What do we mean by status quo?
We mean the prevailing norm and idea of our time. We mean the typical characteristics born of an ingrained, unchallenged orthodoxy about how we run organisations. It is deeper than how they “should” be run, it is the assumption that there is no alternative. It just is.
What are its characteristics?
If you listed the fundamental nature of a variety of regular organisations you know, what would be the common ground?
That would be the status quo. The list would include characteristics such as:
- The control of behaviour and decision making by a hierarchical structure or culture
- Management by objectives
- Incentivisation as an acceptable motivator: pay, behavioural change, ideas etc.
- A primary concern for shareholder value: profit and growth
- Linear thinking for everything from internal processes to market exploration
- A (supposed) meritocracy offering (a supposedly unbiased) “vertical” career pathway
- A competitive environment both within and without the organisation
- “Employment” as the dominant exchange between individual and organisation
- Personal needs trumped by an employer’s during “working hours” and, often, beyond
- Centrally organised strategic planning, resource allocation, governance, etc
- Specialised departments; outwardly looking (e.g. sales) and inwardly looking (e.g.HR)
- A focus on old ideas (business as usual) as opposed to new ones (innovation)
- An unquestioning acceptance that this is the best and only way to operate
What is its heritage?
To understand the status quo, look to its origins: the industrial revolution and the sudden need to meet the huge upscaling in human endeavour required to operate mass production. In particular, the need to increase production per person, while reducing inefficiency and error. Sound familiar to your organisation? Now you know where it originates.
Everything you accept as normal (and much of the list above) was an innovation created within a short space of time to meet that particular challenge in that particular environment. The approach, pioneered by men like Frederick Winslow Taylor, has its parentage in the scientific revolution and the accompanying worldview that saw everything as a machine that could be broken down into parts, tested and improved at will. The perspective that we can compartmentalise organisations is why people use the metaphor of changing organisations from machines to living systems.

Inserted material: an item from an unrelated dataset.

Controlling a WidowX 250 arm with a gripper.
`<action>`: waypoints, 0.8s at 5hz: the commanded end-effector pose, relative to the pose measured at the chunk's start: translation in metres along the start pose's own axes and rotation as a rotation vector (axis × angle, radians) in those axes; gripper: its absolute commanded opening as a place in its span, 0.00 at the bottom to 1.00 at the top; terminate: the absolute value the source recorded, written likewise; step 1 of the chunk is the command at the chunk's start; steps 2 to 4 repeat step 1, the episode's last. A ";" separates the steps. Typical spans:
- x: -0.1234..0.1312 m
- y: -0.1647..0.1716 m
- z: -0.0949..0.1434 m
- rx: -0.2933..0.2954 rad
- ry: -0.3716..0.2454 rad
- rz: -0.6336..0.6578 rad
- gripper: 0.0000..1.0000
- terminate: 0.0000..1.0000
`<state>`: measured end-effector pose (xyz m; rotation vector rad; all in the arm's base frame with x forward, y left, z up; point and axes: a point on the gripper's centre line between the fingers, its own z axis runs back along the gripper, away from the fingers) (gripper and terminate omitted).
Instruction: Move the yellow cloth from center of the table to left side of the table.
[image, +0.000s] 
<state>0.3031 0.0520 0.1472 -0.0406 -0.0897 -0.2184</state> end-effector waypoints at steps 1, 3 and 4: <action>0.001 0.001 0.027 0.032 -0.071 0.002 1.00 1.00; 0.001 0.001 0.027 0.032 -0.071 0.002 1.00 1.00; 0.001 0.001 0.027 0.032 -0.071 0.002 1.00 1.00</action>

But the status quo, whilst wildly successful during the 20th century, is no longer contextually appropriate. Its dehumanising nature has always been a problem. But it’s no longer a problem just for this reason. The pace of change, the stakeholder environment and the social, economic and technological context are overwhelming business as usual. The choice is now very stark: organisations must move away from status quo, or, at some point, they will almost certainly fail.
“Why do our organisations seem less adaptable, less innovative, less spirited, and less noble than the people who work within them? What is it that makes them inhuman? The answer: a management ideology that deifies control.”